Efficient kNN classification with different numbers of nearest neighbors

k nearest neighbor (kNN) method is a popular classification method in data mining and statistics because of its simple implementation and significant classification performance. However, it is impractical for traditional kNN methods to assign a fixed k value (even though set by experts) to all test samples. Previous solutions assign different k values to different test samples by the cross validation method but are usually timeconsuming. This paper proposes a kTree method to learn different optimal k values for different test/new samples, by involving a training stage in the kNN classification. Specifically, in the training stage, kTree method first learns optimal k values for all training samples by a new sparse reconstruction model, and then constructs a decision tree (namely, kTree) using training samples and the learned optimal k values. In the test stage, the kTree fast outputs the optimal k value for each test sample, and then, the kNN classification can be conducted using the learned optimal k value and all training samples. As a result, the proposed kTree method has a similar running cost but higher classification accuracy, compared with traditional kNN methods, which assign a fixed k value to all test samples. Moreover, the proposed kTree method needs less running cost but achieves similar classification accuracy, compared with the newly kNN methods, which assign different k values to different test samples.
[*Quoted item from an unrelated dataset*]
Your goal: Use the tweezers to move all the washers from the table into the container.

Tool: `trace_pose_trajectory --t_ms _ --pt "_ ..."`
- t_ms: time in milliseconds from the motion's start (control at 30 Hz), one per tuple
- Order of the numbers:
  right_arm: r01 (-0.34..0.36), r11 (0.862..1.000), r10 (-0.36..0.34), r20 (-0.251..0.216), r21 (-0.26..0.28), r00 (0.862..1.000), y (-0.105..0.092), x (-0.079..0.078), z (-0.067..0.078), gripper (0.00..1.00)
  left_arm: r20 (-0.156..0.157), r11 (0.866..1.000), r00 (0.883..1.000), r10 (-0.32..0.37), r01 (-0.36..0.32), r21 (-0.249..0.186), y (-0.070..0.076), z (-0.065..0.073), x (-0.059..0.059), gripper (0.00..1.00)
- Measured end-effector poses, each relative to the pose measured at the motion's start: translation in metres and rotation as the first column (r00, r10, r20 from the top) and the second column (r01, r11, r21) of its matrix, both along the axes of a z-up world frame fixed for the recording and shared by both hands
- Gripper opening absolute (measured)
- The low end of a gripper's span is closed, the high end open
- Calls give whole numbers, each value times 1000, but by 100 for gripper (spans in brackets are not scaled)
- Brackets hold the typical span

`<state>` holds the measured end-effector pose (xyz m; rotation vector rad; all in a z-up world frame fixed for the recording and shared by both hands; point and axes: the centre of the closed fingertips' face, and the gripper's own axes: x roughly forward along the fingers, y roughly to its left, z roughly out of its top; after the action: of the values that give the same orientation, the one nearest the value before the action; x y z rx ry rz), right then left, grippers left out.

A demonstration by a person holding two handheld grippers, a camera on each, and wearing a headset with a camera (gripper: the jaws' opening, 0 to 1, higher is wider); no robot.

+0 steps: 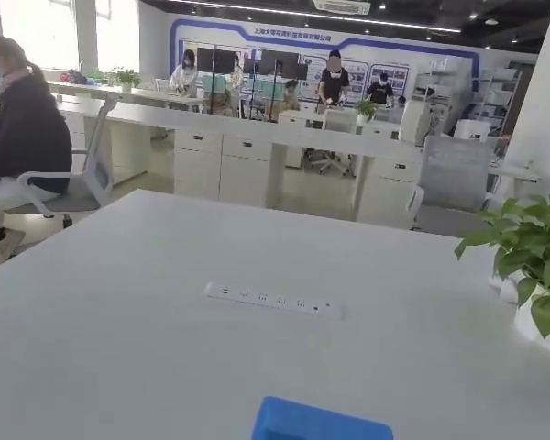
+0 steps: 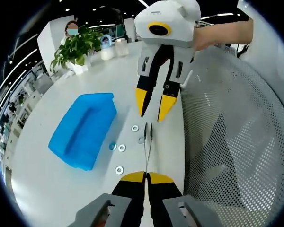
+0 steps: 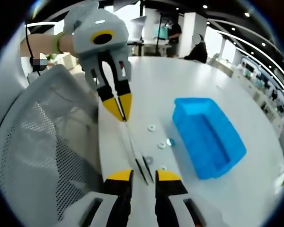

This paper further proposes an improvement version of kTree method (namely, k∗Tree method) to speed its test stage by extra storing the information of the training samples in the leaf nodes of kTree, such as the training samples located in the leaf nodes, their kNNs, and the nearest neighbor of these kNNs. We call the resulting decision tree as k∗Tree, which enables to conduct kNN classification using a subset of the training samples in the leaf nodes rather than all training samples used in the newly kNN methods. This actually reduces running cost of test stage. Finally, the experimental results on 20 real data sets showed that our proposed methods (i.e., kTree and k∗Tree) are much more efficient than the compared methods in terms of classification tasks.